Big Red Beats Blue in Annual E/a Challenge

For the second consecutive year, Exeter and Andover competed in a young alumni donations challenge during the week leading up to E/A fall sports competitions. This fundraising event aims to raise donations from each school’s fifteen youngest graduated classes, and tallies the results by number of donations, not by total amount raised.

The Exeter/Andover Challenge “came about through conversations between me and my counterpart at Andover, as a way to increase young alumni participation in giving to the two schools,” Assistant Director of the Exeter Fund Lee Frank said.

The competition began four years ago with a break in the 2012-2013 school year. All three times, Exeter has edged out narrow victories, last year by only 32 alumni donations and this year by 36.

The first year of the competition, only 484 gifts were given total, between Exeter and Andover. The next year, Exeter’s and Andover’s alumni gave a total of 2627 donations, which was an incredible increase in participation. “In the past two years, [the competition has really taken] off,” Frank said. He attributed this to better marketing and communication with alumni at both schools.

“In the past two years, [the competition has really taken] off,”

After finding themselves behind during the initial days of the challenge both years, Exeter pushed towards victory through social media sharing updates on the challenge via Twitter, Facebook and Instagram using the hashtag #bluedoesntflyhere, and making additional videos featuring religion instructor Russell Weatherspoon and Director of Alumni and Parent Relations Harold Brown.

Weatherspoon described the E/A Challenge as “an appeal to alumni,” which he has been asked to play a role in during the two previous years of the competition. While willing to participate in the video, Weatherspoon hoped not to be asked again next year, as it “would suggest that our alumni are chronically waiting until the last minute to donate.”

In fact, in the last 27 hours of the competition, 750 Exeter alumni donated, making up more than half of the total 1288 donations over the course of the week. This mirrored what happened in the 2013 challenge when on the morning of the last day, Exeter alumni donated 377 gifts in just three hours to secure a win by 31 gifts.

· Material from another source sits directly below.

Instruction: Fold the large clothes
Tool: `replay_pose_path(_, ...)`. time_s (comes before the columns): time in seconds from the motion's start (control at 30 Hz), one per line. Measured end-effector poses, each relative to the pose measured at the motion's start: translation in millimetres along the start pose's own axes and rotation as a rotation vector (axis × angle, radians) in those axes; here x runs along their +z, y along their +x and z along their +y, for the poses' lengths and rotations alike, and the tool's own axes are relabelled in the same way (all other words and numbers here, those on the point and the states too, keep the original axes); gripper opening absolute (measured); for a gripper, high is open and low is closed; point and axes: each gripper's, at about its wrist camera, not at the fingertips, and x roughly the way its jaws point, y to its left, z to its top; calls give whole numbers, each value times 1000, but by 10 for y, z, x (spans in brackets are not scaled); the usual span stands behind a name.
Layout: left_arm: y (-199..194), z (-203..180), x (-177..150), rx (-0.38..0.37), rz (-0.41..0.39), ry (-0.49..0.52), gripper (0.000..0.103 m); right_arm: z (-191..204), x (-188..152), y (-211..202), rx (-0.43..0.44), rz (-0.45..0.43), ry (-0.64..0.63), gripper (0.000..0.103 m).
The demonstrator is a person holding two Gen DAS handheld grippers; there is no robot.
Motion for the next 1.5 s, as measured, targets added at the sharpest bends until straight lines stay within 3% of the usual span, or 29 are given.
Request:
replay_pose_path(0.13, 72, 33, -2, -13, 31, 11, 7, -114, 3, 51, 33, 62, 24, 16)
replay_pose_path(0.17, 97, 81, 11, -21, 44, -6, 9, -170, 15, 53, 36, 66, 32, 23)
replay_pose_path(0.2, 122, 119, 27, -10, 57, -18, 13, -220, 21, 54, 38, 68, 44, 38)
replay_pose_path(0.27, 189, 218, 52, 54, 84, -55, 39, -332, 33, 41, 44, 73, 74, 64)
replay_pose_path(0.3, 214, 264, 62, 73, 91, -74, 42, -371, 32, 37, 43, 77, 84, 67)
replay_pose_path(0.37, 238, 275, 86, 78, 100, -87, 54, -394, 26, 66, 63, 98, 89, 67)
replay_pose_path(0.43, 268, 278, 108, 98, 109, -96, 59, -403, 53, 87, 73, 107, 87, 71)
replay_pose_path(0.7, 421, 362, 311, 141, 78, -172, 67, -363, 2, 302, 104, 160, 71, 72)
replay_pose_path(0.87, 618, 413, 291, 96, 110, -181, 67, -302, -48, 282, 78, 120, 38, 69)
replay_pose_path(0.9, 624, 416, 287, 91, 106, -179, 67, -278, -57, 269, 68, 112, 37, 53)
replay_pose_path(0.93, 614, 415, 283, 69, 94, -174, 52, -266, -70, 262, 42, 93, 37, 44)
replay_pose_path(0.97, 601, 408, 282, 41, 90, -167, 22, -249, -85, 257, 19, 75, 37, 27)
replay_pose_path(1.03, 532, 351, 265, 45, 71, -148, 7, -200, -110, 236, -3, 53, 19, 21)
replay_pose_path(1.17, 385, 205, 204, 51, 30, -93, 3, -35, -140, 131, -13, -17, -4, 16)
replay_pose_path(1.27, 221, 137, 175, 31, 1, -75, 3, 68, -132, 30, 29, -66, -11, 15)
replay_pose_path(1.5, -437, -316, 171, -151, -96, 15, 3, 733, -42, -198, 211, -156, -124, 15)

The competition is strategically scheduled near the Exeter/Andover games, when alumni and students are more likely to be in touch with the Exeter campus and the rivalry with Andover. Additionally, all donations go to the Exeter Fund, which supply the school with 9 percent of its annual operating budget and is spent over the course of the school year. The Exeter Fund is described on the Academy’s website as “the highest financial priority [...] each year.”

Weatherspoon explained that donations from young alumni will help “train [them] to give back and support this school, and ensure that others continue to have the Exeter experience.”

Audrey Zheng ‘14 said she has always planned on donating because “everyone owes a huge portion of our Exeter experiences to the generosity of others,” she said. “I figured I might as well [donate] through the challenge and help raise our flag over Andover.” Zheng also posted on Facebook about the challenge to “do everything in my power to prevent the Andover flag from flying over campus,” she said. 

Yeji Jung ‘14 said that while she thought that the challenge “is definitely a shameless plug for donations” she is still “fine with that.” Jung, as someone who couldn't have gone to Exeter without the substantial financial aid she received, has “always been incredibly grateful for the fact that Exeter has the funds it does, and those funds are mostly from donations,” she said. Exeter wants it to be more about the participation and spirit rather than this “shameless plug for donations” since “gifts of all sizes are appreciated, and less important is the size of gift and more important is that there is a gift,” as Frank said, “The prize goes to the school with the most gifts, and not the most dollars.”

Jung also felt that all the work Institutional Advancement put in, such as the videos and posts, to encourage donations “was effective because [she] did donate.” Jung also explained that by feeding the Exeter/Andover rivalry, more alumni were willing and interested in participating. “Seeing everyone get pumped about it over social media made me pretty nostalgic for and proud of Exeter, and of course I'll take any chance to beat Andover.”